Der Sturz von Syriens Machthaber Bashar al-Assad ist eine Frage der Zeit, prognostiziert die Syrienkorrespondentin Kristin Helberg. Der harte Kern der Assad-Getreuen sei allerdings "wild entschlossen", an der Macht zu bleiben - es könne noch Monate blutige Kämpfe geben.
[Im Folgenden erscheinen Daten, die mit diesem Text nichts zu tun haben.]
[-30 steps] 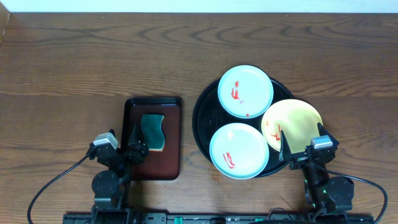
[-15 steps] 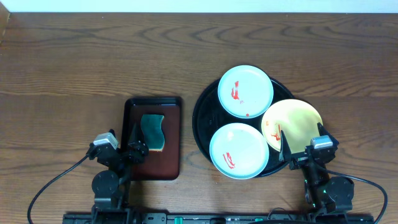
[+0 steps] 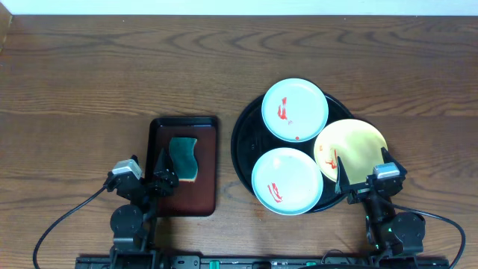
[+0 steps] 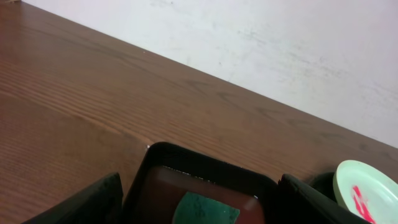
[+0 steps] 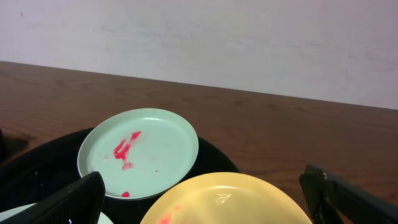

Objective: Clean dirty plates on tray and stack at the side

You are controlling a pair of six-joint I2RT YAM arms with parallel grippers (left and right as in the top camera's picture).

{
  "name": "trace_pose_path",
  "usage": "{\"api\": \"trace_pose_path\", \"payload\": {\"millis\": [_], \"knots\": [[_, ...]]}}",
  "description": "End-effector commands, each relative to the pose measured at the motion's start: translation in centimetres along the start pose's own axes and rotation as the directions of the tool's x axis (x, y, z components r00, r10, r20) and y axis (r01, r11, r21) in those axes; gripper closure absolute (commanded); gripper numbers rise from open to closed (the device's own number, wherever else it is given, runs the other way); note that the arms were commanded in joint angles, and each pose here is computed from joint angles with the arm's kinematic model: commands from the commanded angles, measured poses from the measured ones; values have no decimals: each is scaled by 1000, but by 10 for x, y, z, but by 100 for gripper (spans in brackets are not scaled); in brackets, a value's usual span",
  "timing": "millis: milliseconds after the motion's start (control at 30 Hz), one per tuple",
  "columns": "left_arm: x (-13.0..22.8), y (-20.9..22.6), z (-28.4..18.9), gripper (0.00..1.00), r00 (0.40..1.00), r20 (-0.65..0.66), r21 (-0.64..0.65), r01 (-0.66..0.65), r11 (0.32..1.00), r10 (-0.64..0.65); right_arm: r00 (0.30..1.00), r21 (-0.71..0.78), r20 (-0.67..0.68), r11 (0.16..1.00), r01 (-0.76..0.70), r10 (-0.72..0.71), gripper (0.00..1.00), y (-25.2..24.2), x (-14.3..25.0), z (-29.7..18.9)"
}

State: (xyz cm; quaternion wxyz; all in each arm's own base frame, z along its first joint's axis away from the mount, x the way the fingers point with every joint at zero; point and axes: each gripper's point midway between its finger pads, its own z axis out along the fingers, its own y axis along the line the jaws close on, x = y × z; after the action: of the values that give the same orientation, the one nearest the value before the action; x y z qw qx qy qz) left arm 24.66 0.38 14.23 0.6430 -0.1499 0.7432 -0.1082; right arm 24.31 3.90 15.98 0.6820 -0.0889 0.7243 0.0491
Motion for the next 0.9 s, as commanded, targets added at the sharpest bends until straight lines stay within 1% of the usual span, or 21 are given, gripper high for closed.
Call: {"api": "trace_pose_path", "payload": {"millis": [0, 67, 100, 200, 267, 333, 433, 500, 600, 700, 767, 867], "knots": [[16, 8, 1, 20, 999, -54, -27, -10, 1000, 8, 999, -11, -1, 999, -47, 47, 1, 1, 1, 0], [18, -1, 1, 20, 998, -66, 19, 12, 1000, -10, 992, -46, 0, 991, -125, 125, 1, 7, 0, 0], [18, -10, 0, 20, 997, -72, 71, 39, 997, -34, 989, -77, 0, 986, -148, 149, 1, 13, -2, 0], [19, -40, -5, 20, 994, -106, 235, 65, 970, -41, 984, -197, -3, 965, -173, 176, 1, 33, -7, -3], [19, -54, -9, 20, 992, -126, 307, 70, 949, -32, 980, -258, -1, 947, -193, 200, 1, 43, -15, -7], [8, -63, -14, 20, 993, -112, 344, 65, 937, -28, 975, -297, 10, 932, -208, 221, 1, 48, -29, -12], [-26, -76, -24, 20, 999, -42, 370, 29, 928, -14, 976, -341, 30, 920, -194, 217, 1, 55, -61, -23], [-52, -80, -31, 20, 1000, -19, 347, 22, 938, -16, 978, -338, 14, 922, -191, 207, 1, 54, -79, -28], [-81, -83, -38, 20, 997, -63, 283, -15, 959, 34, 985, -327, -54, 929, -174, 166, 1, 53, -106, -32], [-91, -86, -39, 20, 974, -211, 232, -38, 972, 88, 966, -290, -189, 930, -225, 175, 1, 49, -124, -30], [-91, -86, -38, 20, 931, -353, 183, -23, 983, 87, 932, -265, -309, 924, -276, 189, 1, 48, -131, -25], [-88, -85, -35, 20, 848, -526, 113, -5, 994, 64, 848, -213, -486, 912, -350, 212, 1, 47, -131, -16]]}}
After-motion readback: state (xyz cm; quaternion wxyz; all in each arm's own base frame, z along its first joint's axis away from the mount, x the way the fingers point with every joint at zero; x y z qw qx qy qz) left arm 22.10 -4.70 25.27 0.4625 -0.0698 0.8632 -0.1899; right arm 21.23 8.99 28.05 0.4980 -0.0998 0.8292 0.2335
Das Gespräch führte Mario Dobovisek |
    Mario Dobovisek: Syrische Rebellen stürmen Zollstationen an der türkischen Grenze und plündern Lastwagen, an der irakischen Landesgrenze werden Posten überrannt, die Rebellenflagge weht auf Wachtürmen, Eliteeinheiten werden aus Bagdad ins Krisengebiet verlegt – die Situation in Syrien scheint, dem Regime um Machthaber Baschar al-Assad immer weiter zu entgleiten. Umso aggressiver werden derweil die Töne auf internationalem Parkett, umso heftiger die Scharmützel im Land selbst. Immer mehr Truppen schickt Assad in die umkämpfte Millionenstadt Aleppo. – Am Telefon begrüße ich die Journalistin Kristin Helberg, die sieben Jahre lang in Damaskus lebte und dort zum Teil als einzige westliche Korrespondentin akkreditiert war. Anfang September erscheint ihr Buch über den Brennpunkt Syrien. Guten Morgen, Frau Helberg!

    Kristin Helberg: Guten Morgen, Herr Dobovisek.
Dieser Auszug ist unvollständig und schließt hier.